YOUR ASSIGNMENT: Show each line of the data below that has the string "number" in it.

DATA TO EXAMINE:
--- START ---

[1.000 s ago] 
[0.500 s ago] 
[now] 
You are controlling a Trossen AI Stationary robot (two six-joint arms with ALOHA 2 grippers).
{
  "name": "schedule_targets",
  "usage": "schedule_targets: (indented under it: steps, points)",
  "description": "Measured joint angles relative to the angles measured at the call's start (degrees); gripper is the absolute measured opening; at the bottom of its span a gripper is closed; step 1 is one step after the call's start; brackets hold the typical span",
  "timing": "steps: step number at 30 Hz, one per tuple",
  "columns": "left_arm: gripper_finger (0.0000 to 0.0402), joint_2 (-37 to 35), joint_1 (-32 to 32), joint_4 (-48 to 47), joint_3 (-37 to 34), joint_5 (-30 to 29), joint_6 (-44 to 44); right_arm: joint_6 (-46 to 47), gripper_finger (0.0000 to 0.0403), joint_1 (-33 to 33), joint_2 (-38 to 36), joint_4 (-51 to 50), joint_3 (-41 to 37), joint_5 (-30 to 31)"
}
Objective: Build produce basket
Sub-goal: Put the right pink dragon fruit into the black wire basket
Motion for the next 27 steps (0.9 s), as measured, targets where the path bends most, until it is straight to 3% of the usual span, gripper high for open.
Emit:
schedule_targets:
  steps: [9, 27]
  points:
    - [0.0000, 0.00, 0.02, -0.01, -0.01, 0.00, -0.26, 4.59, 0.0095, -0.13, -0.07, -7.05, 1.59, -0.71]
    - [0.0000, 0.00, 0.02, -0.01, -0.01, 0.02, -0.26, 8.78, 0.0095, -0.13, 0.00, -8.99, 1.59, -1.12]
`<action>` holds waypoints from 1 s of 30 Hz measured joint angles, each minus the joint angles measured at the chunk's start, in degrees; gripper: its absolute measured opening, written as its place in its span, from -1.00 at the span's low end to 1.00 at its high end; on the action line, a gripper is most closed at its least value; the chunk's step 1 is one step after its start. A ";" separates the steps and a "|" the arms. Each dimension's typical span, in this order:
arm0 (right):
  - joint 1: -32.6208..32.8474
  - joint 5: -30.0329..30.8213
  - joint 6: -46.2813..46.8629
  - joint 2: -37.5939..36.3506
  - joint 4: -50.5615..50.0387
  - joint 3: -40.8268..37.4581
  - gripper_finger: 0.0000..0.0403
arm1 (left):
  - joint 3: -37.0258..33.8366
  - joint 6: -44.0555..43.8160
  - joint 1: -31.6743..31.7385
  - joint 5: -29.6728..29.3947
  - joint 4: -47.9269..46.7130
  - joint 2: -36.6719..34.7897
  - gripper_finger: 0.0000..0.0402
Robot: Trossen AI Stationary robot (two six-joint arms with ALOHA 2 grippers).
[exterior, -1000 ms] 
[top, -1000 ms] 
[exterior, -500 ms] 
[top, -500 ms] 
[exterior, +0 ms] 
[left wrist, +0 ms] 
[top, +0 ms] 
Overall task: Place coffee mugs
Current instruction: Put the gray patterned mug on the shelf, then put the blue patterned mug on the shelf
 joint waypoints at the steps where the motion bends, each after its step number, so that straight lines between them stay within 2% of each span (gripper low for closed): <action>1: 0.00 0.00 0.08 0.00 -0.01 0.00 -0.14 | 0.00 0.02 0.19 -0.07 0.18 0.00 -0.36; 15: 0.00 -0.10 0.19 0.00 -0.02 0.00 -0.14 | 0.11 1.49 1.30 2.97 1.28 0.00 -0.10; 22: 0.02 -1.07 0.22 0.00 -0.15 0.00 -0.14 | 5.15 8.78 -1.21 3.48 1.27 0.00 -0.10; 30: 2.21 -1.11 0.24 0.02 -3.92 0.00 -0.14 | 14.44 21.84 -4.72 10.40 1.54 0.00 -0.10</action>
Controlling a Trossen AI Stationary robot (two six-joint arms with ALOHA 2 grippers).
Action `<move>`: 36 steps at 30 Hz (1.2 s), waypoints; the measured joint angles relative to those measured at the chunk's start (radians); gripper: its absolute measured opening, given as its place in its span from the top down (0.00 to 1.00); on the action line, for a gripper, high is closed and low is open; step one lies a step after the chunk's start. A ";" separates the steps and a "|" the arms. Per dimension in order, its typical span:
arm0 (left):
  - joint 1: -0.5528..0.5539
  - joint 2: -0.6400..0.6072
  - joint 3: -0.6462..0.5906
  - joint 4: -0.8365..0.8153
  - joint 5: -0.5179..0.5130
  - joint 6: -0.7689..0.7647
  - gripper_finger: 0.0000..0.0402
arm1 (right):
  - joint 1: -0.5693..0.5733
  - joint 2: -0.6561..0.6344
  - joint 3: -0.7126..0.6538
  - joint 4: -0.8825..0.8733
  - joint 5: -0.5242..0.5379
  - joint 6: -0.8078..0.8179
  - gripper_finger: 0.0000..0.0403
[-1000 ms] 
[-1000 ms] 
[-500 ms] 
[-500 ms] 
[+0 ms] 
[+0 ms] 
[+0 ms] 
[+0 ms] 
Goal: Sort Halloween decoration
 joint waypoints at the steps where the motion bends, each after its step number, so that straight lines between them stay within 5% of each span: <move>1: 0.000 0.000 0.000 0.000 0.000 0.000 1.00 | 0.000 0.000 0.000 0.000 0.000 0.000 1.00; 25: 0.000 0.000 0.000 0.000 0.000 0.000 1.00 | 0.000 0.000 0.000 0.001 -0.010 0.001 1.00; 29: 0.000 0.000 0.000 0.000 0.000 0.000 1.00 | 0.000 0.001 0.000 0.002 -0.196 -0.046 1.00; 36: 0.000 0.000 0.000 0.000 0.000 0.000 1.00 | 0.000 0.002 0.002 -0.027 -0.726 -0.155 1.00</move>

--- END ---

SOLUTION TO THE EXERCISE:
  "timing": "steps: step number at 30 Hz, one per tuple",
 joint waypoints at the steps where the motion bends, each after its step number, so that straight lines between them stay within 2% of each span (gripper low for closed): <action>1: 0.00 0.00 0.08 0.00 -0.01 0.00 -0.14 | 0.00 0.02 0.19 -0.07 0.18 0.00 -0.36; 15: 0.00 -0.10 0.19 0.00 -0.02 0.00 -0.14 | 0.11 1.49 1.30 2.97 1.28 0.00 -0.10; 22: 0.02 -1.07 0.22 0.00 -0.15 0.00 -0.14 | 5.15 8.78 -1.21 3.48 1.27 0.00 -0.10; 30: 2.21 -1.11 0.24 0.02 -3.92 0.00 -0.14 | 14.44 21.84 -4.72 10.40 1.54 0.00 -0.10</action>
 joint waypoints at the steps where the motion bends, each after its step number, so that straight lines between them stay within 5% of each span: <move>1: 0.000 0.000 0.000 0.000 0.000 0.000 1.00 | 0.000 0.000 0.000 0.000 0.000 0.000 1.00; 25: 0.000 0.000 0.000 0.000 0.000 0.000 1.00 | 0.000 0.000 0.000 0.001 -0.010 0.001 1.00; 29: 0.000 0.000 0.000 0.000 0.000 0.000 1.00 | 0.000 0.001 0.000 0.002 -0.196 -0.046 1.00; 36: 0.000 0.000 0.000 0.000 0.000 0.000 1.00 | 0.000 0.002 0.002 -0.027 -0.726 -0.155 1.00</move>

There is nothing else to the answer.